[Given data — start]
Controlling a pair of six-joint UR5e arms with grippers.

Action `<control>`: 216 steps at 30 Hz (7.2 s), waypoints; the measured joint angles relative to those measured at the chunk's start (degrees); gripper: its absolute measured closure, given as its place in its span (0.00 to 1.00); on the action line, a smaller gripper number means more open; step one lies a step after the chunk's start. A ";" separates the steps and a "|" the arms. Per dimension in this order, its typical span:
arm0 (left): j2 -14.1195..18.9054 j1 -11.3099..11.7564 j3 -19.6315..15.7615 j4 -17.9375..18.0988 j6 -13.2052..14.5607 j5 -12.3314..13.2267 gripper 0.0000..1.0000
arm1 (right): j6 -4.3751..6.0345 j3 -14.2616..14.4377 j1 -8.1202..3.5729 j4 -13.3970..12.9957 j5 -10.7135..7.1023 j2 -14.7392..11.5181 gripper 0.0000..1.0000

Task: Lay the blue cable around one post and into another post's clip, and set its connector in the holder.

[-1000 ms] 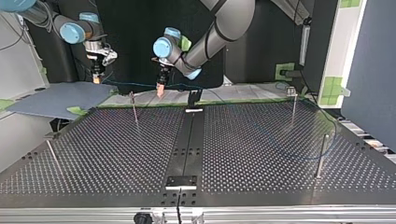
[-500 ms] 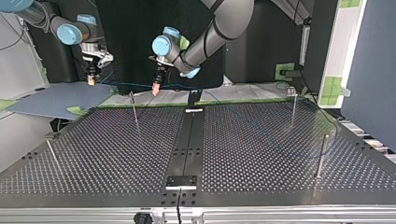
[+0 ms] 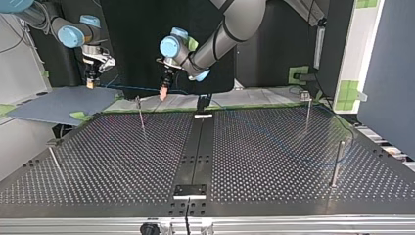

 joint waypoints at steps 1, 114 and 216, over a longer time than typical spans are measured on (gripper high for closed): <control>-0.01 -0.04 -0.04 0.17 0.04 0.17 1.00 | -0.18 0.00 0.04 0.02 0.32 0.01 1.00; -2.84 5.71 10.95 -8.54 9.52 1.99 0.83 | -1.28 -12.42 0.69 6.12 4.33 3.86 1.00; 4.69 0.38 0.04 -13.33 11.13 11.59 0.00 | 2.74 -12.63 0.40 4.25 -0.67 4.62 1.00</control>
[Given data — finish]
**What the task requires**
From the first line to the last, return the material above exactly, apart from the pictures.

**Solved exercise**
Controlling a pair of six-joint UR5e arms with grippers.

Action `<control>`: 216 steps at 30 Hz (7.2 s), waypoints; the measured joint angles relative to those measured at the chunk's start (degrees); gripper: its absolute measured closure, given as its place in its span (0.00 to 1.00); on the action line, a smaller gripper number means more open; step one lies a step after the chunk's start. A ";" separates the steps and a "|" the arms. Per dimension in this order, its typical span:
arm0 (left): j2 -14.1195..18.9054 j1 -11.3099..11.7564 j3 -19.6315..15.7615 j4 -17.9375..18.0988 j6 -13.2052..14.5607 j5 -12.3314..13.2267 gripper 0.0000..1.0000
arm1 (right): j6 -4.3751..6.0345 j3 -14.2616..14.4377 j1 -8.1202..3.5729 j4 -13.3970..12.9957 j5 -10.7135..7.1023 j2 -14.7392..11.5181 gripper 0.0000..1.0000

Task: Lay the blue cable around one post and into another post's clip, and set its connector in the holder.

[-1000 ms] 
[-500 ms] 
[+0 ms] 

 joint waypoints at steps 1, 114 and 216, over a longer time than typical spans are measured on (gripper high for closed): <control>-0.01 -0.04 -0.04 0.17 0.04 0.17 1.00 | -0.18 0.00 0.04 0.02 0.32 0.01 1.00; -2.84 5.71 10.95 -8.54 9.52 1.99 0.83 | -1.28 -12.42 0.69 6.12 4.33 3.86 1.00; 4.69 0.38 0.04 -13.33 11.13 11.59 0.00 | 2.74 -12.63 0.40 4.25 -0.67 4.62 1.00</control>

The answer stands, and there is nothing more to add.